● **ASSIGNED TASK**: Transcribe word for word each line from the one containing "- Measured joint" to the final line of the data, both included. Skip the pictures.

● **DATA SEGMENT**:
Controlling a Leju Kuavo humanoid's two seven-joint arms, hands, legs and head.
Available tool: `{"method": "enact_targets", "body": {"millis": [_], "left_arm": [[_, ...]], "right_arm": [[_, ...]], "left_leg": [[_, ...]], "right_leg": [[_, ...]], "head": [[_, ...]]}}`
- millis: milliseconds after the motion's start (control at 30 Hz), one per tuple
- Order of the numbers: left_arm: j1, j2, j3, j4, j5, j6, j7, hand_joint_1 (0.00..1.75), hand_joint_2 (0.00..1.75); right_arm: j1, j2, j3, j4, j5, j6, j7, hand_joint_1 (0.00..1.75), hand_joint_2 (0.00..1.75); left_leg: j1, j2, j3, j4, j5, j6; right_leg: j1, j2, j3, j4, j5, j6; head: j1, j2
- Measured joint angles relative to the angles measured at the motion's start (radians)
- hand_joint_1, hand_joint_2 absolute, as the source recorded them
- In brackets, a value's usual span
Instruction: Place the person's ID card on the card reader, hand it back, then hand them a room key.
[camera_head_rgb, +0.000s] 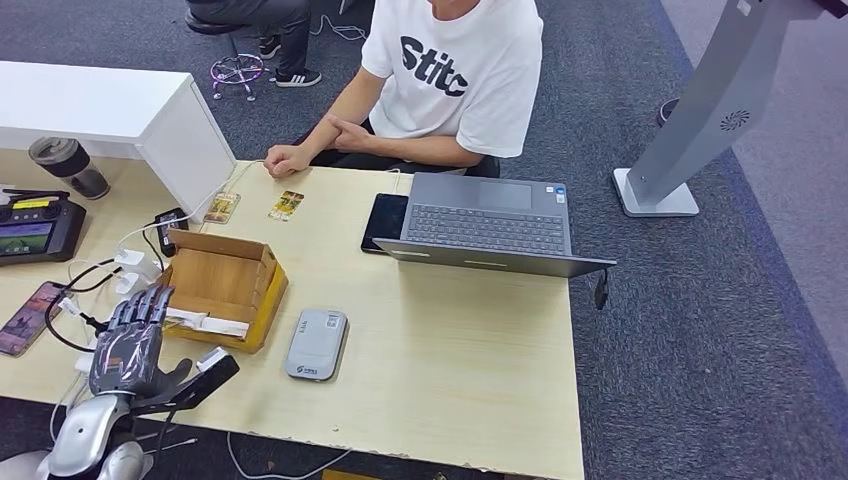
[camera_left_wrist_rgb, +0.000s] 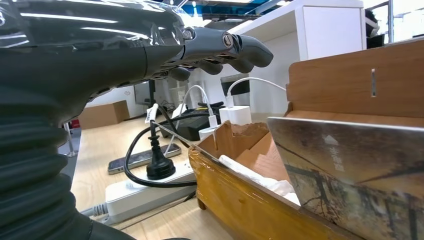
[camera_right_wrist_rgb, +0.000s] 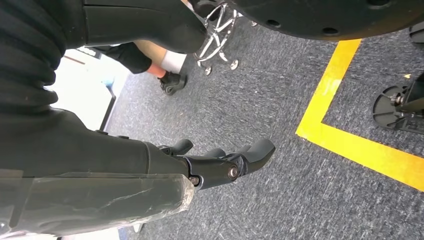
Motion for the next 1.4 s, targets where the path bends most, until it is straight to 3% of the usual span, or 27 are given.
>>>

● **SOLUTION FOR THIS TASK**:
- Measured joint angles relative to the angles measured at the motion's start (radians)
- hand_joint_1, hand_joint_2 absolute, as the source recorded them
- In brackets, a value's usual span
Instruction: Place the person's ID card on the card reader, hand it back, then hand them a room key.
[camera_head_rgb, +0.000s] 
[camera_left_wrist_rgb, +0.000s] 
[camera_right_wrist_rgb, +0.000s] 
Motion for the next 1.4 s, targets where the path bends most, until it is straight to 3% of the usual span, or 27 are given.
>>>

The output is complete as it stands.